__EXERCISE OBJECTIVE__
The records below are to be set down again exactly, with the pictures left out.

__DATA SHOWN__
***
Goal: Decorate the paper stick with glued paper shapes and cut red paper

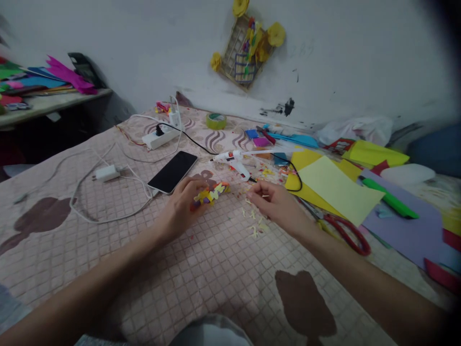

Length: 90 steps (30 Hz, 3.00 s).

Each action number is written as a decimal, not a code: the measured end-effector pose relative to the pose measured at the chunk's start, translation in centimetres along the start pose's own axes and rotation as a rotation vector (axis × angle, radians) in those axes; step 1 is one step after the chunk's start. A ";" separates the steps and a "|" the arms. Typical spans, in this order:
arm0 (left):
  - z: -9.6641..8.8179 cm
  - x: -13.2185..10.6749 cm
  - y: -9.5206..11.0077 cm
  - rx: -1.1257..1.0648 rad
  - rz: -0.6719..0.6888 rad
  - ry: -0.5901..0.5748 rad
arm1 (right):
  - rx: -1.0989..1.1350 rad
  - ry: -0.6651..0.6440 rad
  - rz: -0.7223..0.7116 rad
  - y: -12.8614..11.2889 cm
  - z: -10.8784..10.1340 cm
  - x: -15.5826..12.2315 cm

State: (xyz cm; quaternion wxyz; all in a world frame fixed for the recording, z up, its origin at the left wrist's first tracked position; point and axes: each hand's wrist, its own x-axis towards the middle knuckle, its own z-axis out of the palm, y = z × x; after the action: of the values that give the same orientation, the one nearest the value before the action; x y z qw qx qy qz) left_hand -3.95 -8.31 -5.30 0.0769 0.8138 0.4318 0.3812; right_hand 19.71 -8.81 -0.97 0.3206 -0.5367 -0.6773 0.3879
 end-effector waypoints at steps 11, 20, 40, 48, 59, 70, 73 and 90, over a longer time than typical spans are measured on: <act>-0.9 -0.3 3.7 0.106 0.121 0.124 | -0.553 -0.117 -0.128 3.2 -2.6 -4.4; 0.6 -0.7 5.7 -0.105 0.149 -0.035 | -0.730 -0.079 -0.168 4.0 -1.9 -5.0; 2.9 1.5 7.3 -0.880 -0.458 -0.234 | -0.280 0.095 -0.227 0.0 0.8 -4.0; 3.0 1.5 7.4 -1.043 -0.566 -0.223 | 0.070 -0.049 0.014 0.6 0.9 -3.3; 1.1 1.2 5.9 -0.939 -0.545 -0.199 | -0.219 0.193 -0.142 2.6 -1.9 1.5; -1.5 1.8 3.0 -0.824 -0.599 -0.056 | -0.643 0.088 -0.281 3.4 0.4 11.9; -1.7 1.9 2.7 -0.859 -0.637 -0.065 | -0.604 0.090 -0.219 3.0 1.0 12.8; -3.0 2.9 3.3 -0.913 -0.602 -0.016 | -0.136 0.224 -0.102 -0.5 -3.3 7.4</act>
State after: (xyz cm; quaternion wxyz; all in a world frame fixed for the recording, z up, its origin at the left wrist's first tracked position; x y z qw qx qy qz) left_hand -2.89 -8.69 -0.12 0.5314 0.5408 0.4358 0.4850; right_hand 20.71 -1.03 1.20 0.3764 -0.5620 -0.6885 0.2616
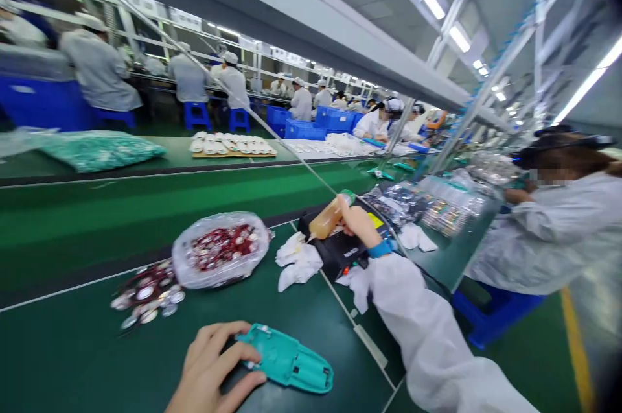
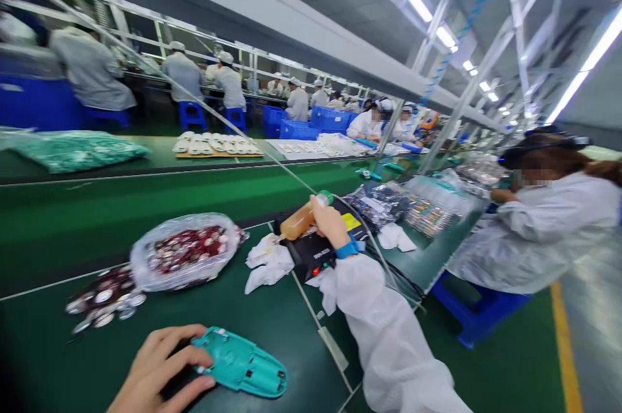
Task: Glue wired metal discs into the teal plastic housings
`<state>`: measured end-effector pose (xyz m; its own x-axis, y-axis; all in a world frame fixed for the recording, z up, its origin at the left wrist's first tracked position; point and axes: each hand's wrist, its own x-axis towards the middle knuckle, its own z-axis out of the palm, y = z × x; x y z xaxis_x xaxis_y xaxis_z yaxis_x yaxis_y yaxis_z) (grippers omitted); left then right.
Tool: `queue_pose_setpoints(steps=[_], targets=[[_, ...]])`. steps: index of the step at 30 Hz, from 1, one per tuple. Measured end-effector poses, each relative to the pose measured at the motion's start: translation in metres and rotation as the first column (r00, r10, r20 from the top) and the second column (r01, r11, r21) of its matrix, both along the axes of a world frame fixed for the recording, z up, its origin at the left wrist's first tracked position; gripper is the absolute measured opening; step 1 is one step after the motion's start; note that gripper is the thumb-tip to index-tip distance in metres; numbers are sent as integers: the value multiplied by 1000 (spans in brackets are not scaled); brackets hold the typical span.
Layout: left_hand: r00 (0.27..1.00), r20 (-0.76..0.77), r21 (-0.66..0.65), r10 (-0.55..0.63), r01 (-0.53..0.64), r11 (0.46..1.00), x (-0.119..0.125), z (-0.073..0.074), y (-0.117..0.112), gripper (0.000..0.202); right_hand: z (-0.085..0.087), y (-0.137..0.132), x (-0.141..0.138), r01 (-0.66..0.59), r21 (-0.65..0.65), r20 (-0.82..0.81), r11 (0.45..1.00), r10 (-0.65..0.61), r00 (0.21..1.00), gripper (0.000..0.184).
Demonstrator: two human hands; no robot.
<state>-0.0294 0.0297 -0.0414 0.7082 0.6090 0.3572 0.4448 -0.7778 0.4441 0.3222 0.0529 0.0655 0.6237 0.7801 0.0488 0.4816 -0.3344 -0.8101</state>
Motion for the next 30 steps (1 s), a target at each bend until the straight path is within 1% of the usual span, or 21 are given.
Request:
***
__THE COMPLETED TASK__
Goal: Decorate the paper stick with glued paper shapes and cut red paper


Length: 90 steps (30 Hz, 3.00 s).

Each action number is written as a decimal, not a code: the measured end-effector pose relative to the pose measured at the chunk's start, translation in centimetres along the start pose's own axes and rotation as a rotation vector (axis × angle, radians) in those axes; step 1 is one step after the chunk's start. A ";" separates the steps and a "|" the arms. Typical spans, in this order:
arm0 (left):
  - z: -9.6641..8.8179 cm
  - x: -13.2185..10.6749 cm
  - y: -9.5206..11.0077 cm
  - rx: -1.1257..1.0648 rad
  - rz: -0.6719..0.6888 rad
  - ry: -0.5901..0.5748 rad
arm1 (right):
  - rx: -1.0989..1.1350 rad
  - ry: -0.6651..0.6440 rad
  - rz: -0.7223..0.7116 rad
  - y: -12.8614..11.2889 cm
  - z: -10.8784..10.1340 cm
  - x: -15.5826..12.2315 cm

State: (xyz cm; quaternion wxyz; all in a world frame fixed for the recording, z up, its origin at the left wrist's first tracked position; point and axes: each hand's wrist, its own x-axis towards the middle knuckle, its own z-axis out of the palm, y = z × x; after the action: of the values that give the same orientation, the one nearest the value before the action; x y z qw qx qy qz) left_hand -3.95 -8.31 -5.30 0.0769 0.8138 0.4318 0.3812; right_hand 19.71 -8.81 -0.97 0.3206 -0.5367 -0.6773 0.3879
 end-effector waypoints at steps 11, 20, 40, 48, 59, 70, 73 and 90, over a longer time than typical spans are measured on: <act>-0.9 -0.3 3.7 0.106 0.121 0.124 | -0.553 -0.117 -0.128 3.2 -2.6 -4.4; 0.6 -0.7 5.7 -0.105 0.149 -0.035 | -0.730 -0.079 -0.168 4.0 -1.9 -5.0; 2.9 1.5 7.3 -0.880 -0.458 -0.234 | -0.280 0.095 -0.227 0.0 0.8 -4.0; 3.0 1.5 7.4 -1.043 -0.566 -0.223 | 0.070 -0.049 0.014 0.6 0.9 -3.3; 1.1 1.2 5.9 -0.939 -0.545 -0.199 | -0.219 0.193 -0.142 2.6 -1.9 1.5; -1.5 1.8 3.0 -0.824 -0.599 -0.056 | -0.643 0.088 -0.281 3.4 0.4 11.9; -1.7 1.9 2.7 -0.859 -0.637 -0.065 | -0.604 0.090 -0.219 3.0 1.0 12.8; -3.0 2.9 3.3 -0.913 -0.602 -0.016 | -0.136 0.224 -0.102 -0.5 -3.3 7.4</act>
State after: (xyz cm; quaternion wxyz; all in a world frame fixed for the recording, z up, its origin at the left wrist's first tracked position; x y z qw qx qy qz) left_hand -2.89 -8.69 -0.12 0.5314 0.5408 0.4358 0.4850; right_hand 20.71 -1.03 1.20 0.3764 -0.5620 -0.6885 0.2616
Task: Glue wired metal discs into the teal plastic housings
`<state>`: measured end-effector pose (xyz m; its own x-axis, y-axis; all in a world frame fixed for the recording, z up, its origin at the left wrist's first tracked position; point and axes: each hand's wrist, its own x-axis towards the middle knuckle, its own z-axis out of the palm, y = z × x; x y z xaxis_x xaxis_y xaxis_z yaxis_x yaxis_y yaxis_z) (grippers omitted); left then right.
Tool: `queue_pose_setpoints(steps=[_], targets=[[_, ...]])`. steps: index of the step at 30 Hz, from 1, one per tuple. Measured end-effector poses, each relative to the pose measured at the motion's start: translation in metres and rotation as the first column (r00, r10, r20 from the top) and the second column (r01, r11, r21) of its matrix, both along the axes of a world frame fixed for the recording, z up, its origin at the left wrist's first tracked position; gripper is the absolute measured opening; step 1 is one step after the motion's start; note that gripper is the thumb-tip to index-tip distance in metres; numbers are sent as integers: the value multiplied by 1000 (spans in brackets are not scaled); brackets hold the typical span.
Layout: left_hand: r00 (0.27..1.00), r20 (-0.76..0.77), r21 (-0.66..0.65), r10 (-0.55..0.63), r01 (-0.53..0.64), r11 (0.46..1.00), x (-0.119..0.125), z (-0.073..0.074), y (-0.117..0.112), gripper (0.000..0.202); right_hand: z (-0.085..0.087), y (-0.137..0.132), x (-0.141..0.138), r01 (-0.66..0.59), r21 (-0.65..0.65), r20 (-0.82..0.81), r11 (0.45..1.00), r10 (-0.65..0.61), r00 (0.21..1.00), gripper (0.000..0.184).
Demonstrator: two human hands; no robot.
<state>-0.0294 0.0297 -0.0414 0.7082 0.6090 0.3572 0.4448 -0.7778 0.4441 0.3222 0.0529 0.0655 0.6237 0.7801 0.0488 0.4816 -0.3344 -0.8101</state>
Motion for the next 30 steps (1 s), a target at each bend until the straight path is within 1% of the usual span, or 21 are given.
Request:

Work on this exercise is complete.